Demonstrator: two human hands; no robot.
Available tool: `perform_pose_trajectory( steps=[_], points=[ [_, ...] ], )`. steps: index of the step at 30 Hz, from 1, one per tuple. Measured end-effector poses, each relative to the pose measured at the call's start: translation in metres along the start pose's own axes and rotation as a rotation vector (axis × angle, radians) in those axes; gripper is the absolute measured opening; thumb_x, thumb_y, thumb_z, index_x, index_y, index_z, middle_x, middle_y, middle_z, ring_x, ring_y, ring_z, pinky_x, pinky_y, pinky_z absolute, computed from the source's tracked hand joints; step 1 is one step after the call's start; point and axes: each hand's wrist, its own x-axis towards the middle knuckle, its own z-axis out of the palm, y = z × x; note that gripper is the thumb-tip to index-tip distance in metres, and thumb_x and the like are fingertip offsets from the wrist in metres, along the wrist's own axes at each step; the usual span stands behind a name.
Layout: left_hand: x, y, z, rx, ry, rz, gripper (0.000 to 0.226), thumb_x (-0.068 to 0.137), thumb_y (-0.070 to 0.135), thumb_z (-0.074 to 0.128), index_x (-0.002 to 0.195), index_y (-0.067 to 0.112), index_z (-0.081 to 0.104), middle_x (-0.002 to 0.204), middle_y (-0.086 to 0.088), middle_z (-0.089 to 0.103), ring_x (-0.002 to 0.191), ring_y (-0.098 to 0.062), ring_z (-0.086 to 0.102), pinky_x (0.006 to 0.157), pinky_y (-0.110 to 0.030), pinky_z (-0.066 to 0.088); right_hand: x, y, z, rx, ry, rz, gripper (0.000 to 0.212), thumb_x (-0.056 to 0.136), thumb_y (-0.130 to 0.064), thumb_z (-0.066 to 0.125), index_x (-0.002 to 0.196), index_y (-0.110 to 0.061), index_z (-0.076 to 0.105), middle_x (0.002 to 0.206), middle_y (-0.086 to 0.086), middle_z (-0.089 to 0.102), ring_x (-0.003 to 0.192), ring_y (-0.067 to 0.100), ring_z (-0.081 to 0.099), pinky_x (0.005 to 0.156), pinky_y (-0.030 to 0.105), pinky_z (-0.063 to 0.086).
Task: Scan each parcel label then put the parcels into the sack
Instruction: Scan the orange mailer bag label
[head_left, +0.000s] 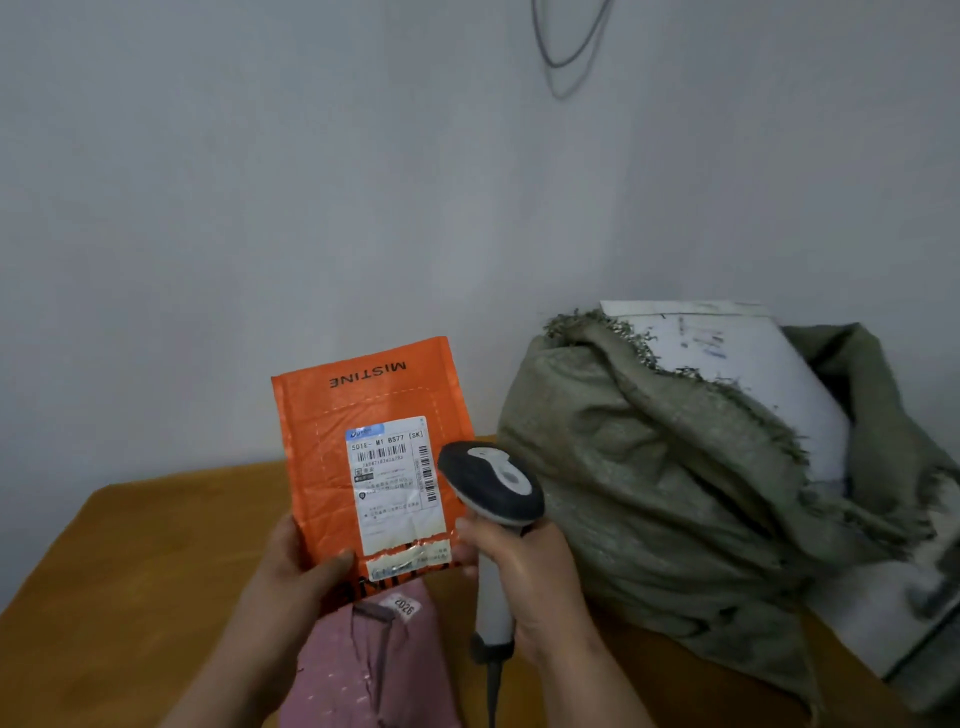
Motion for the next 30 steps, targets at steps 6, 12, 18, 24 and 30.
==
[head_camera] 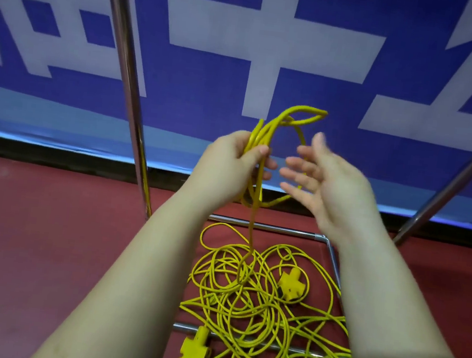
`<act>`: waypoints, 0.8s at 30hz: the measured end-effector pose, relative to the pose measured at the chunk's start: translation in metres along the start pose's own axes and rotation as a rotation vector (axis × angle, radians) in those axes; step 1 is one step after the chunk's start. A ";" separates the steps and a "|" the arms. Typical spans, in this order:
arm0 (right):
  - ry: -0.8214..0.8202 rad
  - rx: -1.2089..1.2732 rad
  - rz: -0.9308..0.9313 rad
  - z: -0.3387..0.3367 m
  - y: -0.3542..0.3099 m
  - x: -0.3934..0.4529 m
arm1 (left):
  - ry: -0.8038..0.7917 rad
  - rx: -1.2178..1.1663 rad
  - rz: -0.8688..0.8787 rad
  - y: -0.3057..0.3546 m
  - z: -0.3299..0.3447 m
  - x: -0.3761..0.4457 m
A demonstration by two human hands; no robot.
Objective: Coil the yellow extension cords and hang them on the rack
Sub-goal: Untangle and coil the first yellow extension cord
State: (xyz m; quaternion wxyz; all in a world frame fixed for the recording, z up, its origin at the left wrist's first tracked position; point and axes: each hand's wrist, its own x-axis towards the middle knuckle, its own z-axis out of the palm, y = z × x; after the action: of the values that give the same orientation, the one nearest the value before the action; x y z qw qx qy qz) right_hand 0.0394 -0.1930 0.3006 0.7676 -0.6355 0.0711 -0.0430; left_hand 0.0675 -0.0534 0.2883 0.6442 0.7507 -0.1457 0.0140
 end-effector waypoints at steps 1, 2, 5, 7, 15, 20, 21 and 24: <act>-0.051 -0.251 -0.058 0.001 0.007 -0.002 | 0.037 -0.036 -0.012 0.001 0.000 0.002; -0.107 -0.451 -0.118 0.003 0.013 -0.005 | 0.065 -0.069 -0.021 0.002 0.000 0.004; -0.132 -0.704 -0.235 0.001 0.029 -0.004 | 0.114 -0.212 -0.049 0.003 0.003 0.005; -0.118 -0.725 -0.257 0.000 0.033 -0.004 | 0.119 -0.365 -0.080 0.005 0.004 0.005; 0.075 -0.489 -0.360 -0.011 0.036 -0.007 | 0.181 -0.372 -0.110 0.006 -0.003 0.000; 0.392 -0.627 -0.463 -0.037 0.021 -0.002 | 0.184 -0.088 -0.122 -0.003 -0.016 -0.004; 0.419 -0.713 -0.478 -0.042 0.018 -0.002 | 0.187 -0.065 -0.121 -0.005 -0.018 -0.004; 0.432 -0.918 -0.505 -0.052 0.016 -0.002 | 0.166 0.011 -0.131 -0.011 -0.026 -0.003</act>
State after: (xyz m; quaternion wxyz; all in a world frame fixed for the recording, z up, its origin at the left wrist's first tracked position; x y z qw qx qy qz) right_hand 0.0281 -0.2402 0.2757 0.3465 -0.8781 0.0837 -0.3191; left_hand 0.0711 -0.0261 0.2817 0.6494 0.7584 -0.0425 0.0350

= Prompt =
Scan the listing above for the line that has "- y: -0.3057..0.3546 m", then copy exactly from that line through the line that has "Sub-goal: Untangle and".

= Solution =
  - y: -0.3057..0.3546 m
  - z: -0.3299..0.3447 m
  - x: -0.3761..0.4457 m
A demonstration by two human hands; no robot.
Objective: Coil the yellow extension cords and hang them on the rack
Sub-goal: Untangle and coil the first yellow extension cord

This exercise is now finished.